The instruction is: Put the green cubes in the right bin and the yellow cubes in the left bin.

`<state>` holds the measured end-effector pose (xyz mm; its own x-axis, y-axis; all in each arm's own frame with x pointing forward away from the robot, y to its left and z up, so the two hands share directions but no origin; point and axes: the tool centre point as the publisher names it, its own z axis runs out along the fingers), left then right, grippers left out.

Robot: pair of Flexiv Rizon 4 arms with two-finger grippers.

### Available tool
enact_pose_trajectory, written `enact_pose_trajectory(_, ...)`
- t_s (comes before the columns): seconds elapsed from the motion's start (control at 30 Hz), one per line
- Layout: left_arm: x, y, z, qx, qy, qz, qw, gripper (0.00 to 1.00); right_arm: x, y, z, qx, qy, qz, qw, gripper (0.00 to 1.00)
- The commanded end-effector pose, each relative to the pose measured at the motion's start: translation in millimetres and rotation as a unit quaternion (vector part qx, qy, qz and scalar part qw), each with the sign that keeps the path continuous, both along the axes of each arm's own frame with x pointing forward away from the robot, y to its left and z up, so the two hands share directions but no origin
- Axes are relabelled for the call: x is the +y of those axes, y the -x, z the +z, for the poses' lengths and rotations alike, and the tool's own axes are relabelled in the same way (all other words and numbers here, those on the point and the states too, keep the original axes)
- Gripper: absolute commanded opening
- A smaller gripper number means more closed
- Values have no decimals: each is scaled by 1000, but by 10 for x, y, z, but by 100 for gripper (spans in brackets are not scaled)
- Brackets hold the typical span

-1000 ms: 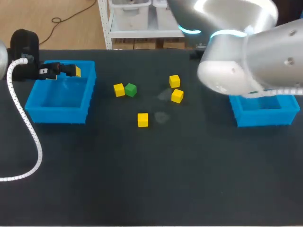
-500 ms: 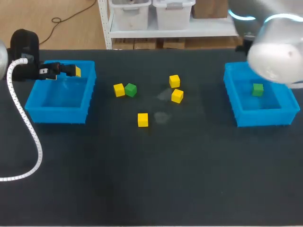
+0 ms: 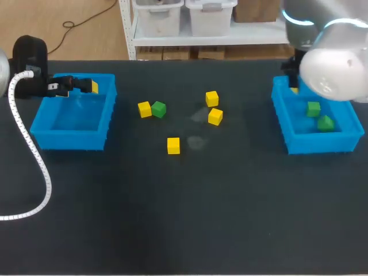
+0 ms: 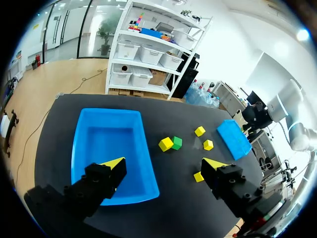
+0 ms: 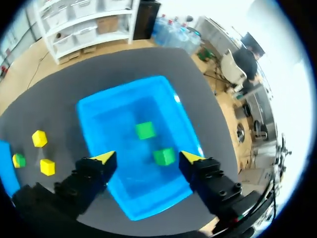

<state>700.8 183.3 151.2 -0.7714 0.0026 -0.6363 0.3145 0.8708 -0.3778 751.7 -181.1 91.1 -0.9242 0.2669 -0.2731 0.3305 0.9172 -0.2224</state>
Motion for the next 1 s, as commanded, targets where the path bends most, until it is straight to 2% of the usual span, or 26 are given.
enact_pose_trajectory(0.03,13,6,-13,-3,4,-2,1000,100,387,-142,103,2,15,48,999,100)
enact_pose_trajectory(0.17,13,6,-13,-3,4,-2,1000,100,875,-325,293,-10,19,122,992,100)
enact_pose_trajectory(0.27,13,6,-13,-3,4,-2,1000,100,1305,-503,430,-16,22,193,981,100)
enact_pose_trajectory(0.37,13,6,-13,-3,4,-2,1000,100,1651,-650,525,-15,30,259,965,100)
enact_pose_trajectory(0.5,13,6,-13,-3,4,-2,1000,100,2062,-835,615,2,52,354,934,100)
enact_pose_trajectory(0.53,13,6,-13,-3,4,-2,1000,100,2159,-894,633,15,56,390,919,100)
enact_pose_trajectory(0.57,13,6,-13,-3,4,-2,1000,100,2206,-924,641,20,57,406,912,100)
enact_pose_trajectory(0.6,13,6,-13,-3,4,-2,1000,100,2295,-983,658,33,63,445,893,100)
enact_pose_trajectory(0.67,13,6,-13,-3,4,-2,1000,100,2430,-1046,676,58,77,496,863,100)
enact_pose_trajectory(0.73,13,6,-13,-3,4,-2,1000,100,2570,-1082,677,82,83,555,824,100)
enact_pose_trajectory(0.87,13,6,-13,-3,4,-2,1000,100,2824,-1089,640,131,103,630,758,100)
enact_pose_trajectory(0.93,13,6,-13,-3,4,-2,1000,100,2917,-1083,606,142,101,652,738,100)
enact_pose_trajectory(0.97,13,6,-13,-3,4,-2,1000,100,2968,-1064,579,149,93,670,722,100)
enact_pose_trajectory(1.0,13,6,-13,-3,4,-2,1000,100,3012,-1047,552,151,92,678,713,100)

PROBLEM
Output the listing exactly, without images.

FINISHED EXERCISE
The instruction is: Put the green cubes in the right bin and the yellow cubes in the left bin.

`<state>` holds the measured end-effector pose (xyz mm; its own x-axis, y-axis; all in each arm's own frame with x pointing forward away from the robot, y to its left and z up, so the two hands share directions but no origin; point and axes: the tool centre point as the publisher names it, its own z axis runs out along the fingers), left then right, grippers left out.

Robot: pair of Flexiv Rizon 4 arms with two-finger grippers.

### Available tool
enact_pose_trajectory, written `enact_pose_trajectory(_, ...)`
- t_s (comes before the columns): seconds elapsed from the motion's start (control at 30 Hz), one per line
- Layout: left_arm: x, y, z, qx, qy, qz, qw, gripper (0.00 to 1.00); right_arm: x, y, z, qx, qy, qz, qw, gripper (0.00 to 1.00)
- The commanded end-effector pose, each relative to the pose measured at the motion's start: translation in millimetres and rotation as a unit quaternion (vector part qx, qy, qz and scalar part qw), each with the sign that keeps the path continuous, both along the axes of each arm's own frame with x pointing forward away from the robot, y to its left and z up, so the two hands share directions but no origin
- Axes are relabelled for the call: x is the +y of those axes, y the -x, z the +z, for the poses' lengths and rotations alike, and the tool's own axes are relabelled in the same way (all other words and numbers here, those on the point and the states too, keep the original axes)
- Gripper: absolute commanded opening
- A smaller gripper number means more closed
- Values have no decimals: each is scaled by 1000, but by 10 for x, y, z, but by 100 for gripper (spans in brackets are not scaled)
- Brackets hold the typical span

-1000 ms: 
-500 ms: 
+0 ms: 
+0 ms: 
+0 ms: 

<state>700.8 183.3 151.2 -0.7714 0.0026 -0.6363 0.3145 0.8708 -0.3778 751.7 -181.1 91.1 -0.9242 0.2669 -0.2731 0.3305 0.9172 -0.2224</state>
Motion for the next 1 s, as commanded, targets where the path bends most, until it is straight to 2% of the usual span, or 26 are given.
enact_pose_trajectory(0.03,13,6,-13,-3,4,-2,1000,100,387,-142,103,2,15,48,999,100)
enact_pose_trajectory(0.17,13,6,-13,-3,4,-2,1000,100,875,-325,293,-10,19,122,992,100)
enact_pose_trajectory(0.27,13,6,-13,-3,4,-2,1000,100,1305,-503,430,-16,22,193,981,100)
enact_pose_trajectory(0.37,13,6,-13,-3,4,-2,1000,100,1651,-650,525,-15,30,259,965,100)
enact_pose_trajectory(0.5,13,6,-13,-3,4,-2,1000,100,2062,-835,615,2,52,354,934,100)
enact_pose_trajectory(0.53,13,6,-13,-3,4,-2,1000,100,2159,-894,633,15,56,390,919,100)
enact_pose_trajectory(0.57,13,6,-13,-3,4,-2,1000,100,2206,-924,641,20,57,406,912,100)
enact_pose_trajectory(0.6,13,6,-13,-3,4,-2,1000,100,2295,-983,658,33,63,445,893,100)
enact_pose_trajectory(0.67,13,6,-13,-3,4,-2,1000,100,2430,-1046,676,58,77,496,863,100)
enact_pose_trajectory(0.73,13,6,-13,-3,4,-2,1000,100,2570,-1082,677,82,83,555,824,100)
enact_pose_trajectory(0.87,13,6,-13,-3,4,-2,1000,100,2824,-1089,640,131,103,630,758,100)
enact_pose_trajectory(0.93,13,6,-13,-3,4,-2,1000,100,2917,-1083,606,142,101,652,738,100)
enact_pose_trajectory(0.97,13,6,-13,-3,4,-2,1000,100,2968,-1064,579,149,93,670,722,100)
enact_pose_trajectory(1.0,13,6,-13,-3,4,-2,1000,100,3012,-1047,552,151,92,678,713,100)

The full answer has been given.